> _Work required_
Looking at the data, count the lines where the word "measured" occurs and answer with only the number.

(Dataset items)
• • • • •

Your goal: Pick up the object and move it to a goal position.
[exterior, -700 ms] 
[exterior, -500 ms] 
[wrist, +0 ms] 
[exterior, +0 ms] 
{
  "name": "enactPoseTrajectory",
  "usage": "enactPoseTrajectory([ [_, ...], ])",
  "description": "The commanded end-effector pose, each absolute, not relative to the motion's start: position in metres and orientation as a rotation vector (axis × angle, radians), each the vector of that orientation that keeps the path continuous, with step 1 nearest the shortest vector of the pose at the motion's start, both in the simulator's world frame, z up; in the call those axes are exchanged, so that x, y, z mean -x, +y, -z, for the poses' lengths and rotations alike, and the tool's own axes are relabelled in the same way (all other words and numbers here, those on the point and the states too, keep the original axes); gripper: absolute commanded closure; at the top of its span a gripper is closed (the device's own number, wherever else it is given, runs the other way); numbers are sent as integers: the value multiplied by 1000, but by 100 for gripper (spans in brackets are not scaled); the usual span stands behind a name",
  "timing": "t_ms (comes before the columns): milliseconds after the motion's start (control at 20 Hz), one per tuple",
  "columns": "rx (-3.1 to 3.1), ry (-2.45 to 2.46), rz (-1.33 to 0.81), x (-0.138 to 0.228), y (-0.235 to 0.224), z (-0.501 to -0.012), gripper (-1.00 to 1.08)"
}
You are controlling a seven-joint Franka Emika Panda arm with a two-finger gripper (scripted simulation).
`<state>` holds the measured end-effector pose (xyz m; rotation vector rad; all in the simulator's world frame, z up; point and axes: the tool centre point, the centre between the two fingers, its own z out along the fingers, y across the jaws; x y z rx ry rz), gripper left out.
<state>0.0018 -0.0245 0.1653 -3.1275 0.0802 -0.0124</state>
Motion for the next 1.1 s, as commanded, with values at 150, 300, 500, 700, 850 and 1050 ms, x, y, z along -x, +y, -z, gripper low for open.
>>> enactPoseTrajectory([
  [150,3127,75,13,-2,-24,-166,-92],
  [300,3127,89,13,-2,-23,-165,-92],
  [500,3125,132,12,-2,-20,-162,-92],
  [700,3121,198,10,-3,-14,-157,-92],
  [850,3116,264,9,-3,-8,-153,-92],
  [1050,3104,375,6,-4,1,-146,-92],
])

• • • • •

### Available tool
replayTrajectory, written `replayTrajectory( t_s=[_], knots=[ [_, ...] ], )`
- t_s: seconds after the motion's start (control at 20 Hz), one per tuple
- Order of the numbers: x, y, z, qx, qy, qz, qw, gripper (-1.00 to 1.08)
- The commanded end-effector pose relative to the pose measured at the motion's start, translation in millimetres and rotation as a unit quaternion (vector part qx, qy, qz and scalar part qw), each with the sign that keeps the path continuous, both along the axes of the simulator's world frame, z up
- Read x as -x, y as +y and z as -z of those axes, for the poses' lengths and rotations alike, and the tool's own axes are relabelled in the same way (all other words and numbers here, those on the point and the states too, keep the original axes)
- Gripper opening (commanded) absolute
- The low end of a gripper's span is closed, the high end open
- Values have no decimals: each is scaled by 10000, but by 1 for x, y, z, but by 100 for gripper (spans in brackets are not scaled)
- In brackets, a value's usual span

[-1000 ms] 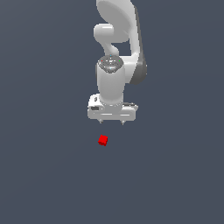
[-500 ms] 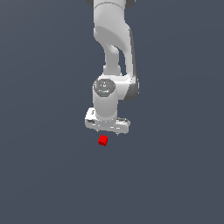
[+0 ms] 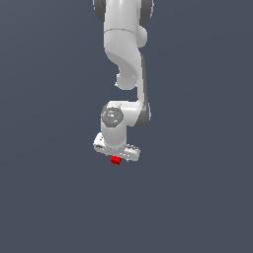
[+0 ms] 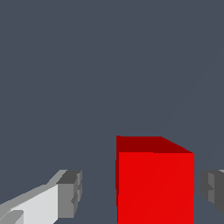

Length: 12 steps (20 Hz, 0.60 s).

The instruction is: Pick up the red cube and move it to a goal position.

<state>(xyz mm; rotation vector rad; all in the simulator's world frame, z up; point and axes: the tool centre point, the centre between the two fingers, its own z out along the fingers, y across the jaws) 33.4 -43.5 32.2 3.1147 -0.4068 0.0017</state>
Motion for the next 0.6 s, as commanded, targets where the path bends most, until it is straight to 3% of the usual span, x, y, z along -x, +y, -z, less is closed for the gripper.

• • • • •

> _Exercise result_
2